## Problem description:
Return the data below unchanged. Drop any pictures.

Records excerpted from a collection
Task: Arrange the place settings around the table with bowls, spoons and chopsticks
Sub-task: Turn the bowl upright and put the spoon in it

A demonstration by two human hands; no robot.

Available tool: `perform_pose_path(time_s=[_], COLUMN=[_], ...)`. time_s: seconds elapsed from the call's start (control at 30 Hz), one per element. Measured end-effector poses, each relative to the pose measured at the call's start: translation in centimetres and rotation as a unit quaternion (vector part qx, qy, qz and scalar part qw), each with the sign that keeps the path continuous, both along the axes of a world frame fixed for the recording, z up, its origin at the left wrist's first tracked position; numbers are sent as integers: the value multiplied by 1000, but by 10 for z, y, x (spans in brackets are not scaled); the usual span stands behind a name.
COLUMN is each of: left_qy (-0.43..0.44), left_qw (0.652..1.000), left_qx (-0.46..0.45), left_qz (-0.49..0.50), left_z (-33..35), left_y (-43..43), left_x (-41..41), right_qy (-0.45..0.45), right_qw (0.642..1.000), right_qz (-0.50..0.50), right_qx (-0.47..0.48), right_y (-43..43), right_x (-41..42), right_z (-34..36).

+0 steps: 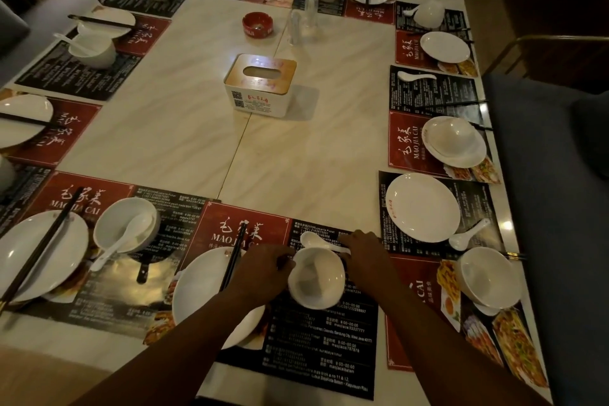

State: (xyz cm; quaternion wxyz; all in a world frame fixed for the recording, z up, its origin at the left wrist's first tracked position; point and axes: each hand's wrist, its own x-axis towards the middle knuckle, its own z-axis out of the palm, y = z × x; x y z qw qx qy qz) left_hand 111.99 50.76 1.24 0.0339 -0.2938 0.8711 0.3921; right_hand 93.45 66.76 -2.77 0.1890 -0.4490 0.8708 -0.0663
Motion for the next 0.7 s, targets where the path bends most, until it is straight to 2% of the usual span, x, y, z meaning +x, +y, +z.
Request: perform_pose_path(time_s=[0.13,0.27,0.37,0.47,0.57,0.7], left_qy=[-10,-7,-12,-16,2,22], left_qw=[1000,1000,1000,1000,1000,999], left_qx=[1,-5,-1,1,13,21], left_qz=[5,21,24,20,11,13], left_z=[-2,-2,-1,1,5,7], left_y=[0,3,4,3,2,-6], left_x=[0,-1,-2,-1,-1,3], right_qy=[10,-73,-137,-246,-347,-405], right_qw=[1000,991,964,919,883,863], right_qz=[2,-111,-217,-290,-297,-295], right_qx=[-6,-32,-65,-102,-105,-67], right_y=[-2,2,13,26,37,48], right_x=[2,5,5,12,29,66], right_z=[-10,4,23,50,80,99])
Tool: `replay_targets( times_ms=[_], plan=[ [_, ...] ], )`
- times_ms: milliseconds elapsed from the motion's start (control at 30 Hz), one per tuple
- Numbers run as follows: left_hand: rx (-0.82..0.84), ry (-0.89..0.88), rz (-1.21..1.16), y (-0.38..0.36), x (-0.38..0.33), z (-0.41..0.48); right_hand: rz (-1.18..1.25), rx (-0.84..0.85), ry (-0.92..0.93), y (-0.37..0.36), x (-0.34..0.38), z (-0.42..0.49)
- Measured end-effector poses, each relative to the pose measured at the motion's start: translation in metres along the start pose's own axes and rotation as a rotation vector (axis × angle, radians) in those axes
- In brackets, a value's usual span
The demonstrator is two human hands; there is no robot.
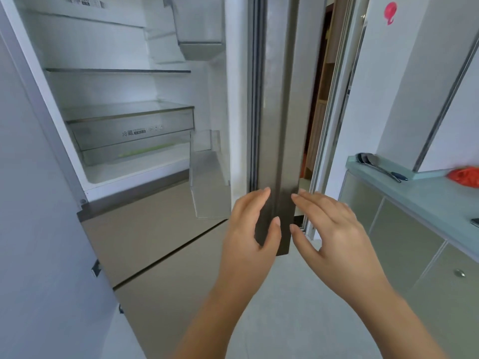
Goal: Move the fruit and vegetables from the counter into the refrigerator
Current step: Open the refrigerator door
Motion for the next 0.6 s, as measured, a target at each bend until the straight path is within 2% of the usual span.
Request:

## Solution to this exercise:
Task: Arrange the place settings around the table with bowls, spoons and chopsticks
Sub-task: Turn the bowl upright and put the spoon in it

A demonstration by two human hands; no robot.

Available tool: `perform_pose_path(time_s=[_], COLUMN=[_], ...)`. time_s: seconds elapsed from the call's start (control at 30 Hz), one per element. Measured end-effector poses, each relative to the pose measured at the call's start: translation in centimetres and rotation as a unit quaternion (vector part qx, qy, qz and scalar part qw), each with the sign that keeps the path continuous, both along the axes of a world frame fixed for the recording, z up, its origin at the left wrist's first tracked position; numbers are sent as integers: the value multiplied by 1000, but by 10 for z, y, x (spans in brackets are not scaled); the usual span stands behind a name.
COLUMN is each of: left_qy (-0.43..0.44), left_qw (0.652..1.000), left_qx (-0.46..0.45), left_qz (-0.49..0.50), left_z (-33..35), left_y (-43..43), left_x (-41..41), right_qy (-0.45..0.45), right_qw (0.642..1.000), right_qz (-0.50..0.50), right_qx (-0.47..0.48), right_y (-43..43), right_x (-41..42), right_z (-34..36).

+0 steps: 

State: (xyz cm; quaternion wxyz; all in a world frame fixed for the recording, z up, its origin at the left wrist's first tracked position; point and axes: each hand's wrist, its own x-axis towards the middle knuckle, its own z-axis out of the palm, y = z × x; x y z qw qx qy qz) left_hand 111.99 50.76 1.24 0.0339 -0.2938 0.8711 0.3921; right_hand 93.45 66.76 -2.77 0.1890 -0.4490 0.8708 -0.0663
Motion for the next 0.7 s, targets where the path bends most, until it is straight to 2% of the usual span, x, y, z meaning +x, +y, +z.
Request: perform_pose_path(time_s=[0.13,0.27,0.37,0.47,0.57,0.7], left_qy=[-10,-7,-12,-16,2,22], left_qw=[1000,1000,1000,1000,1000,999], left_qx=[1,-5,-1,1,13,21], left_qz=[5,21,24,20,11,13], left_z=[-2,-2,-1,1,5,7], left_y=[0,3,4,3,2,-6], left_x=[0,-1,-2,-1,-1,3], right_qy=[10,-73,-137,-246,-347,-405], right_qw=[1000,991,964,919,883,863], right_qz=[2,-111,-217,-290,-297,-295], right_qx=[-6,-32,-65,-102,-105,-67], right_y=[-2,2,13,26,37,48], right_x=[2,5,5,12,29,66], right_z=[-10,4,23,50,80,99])
Tool: `replay_targets( times_ms=[_], plan=[ [_, ...] ], )`
- times_ms: milliseconds elapsed from the motion's start (control at 30 Hz), one per tuple
- Numbers run as follows: left_hand: rx (-0.82..0.84), ry (-0.89..0.88), rz (-1.21..1.16), y (-0.38..0.36), x (-0.38..0.33), z (-0.41..0.48); right_hand: rz (-1.18..1.25), rx (-0.84..0.85), ry (-0.92..0.93), y (-0.37..0.36), x (-0.34..0.38), z (-0.42..0.49)
- Measured end-effector poses, each relative to the pose measured at the motion's start: translation in metres along the start pose's own axes and rotation as a rotation vector (axis × angle, radians) in those axes
- In brackets, a value's usual span
The demonstrator is two human hands; there is no robot.
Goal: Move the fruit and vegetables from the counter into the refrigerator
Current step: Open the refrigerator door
Motion for the next 0.6 s, as measured, a target at each bend until the straight path is within 2% of the usual span.
Request:

Nothing further remains in the output.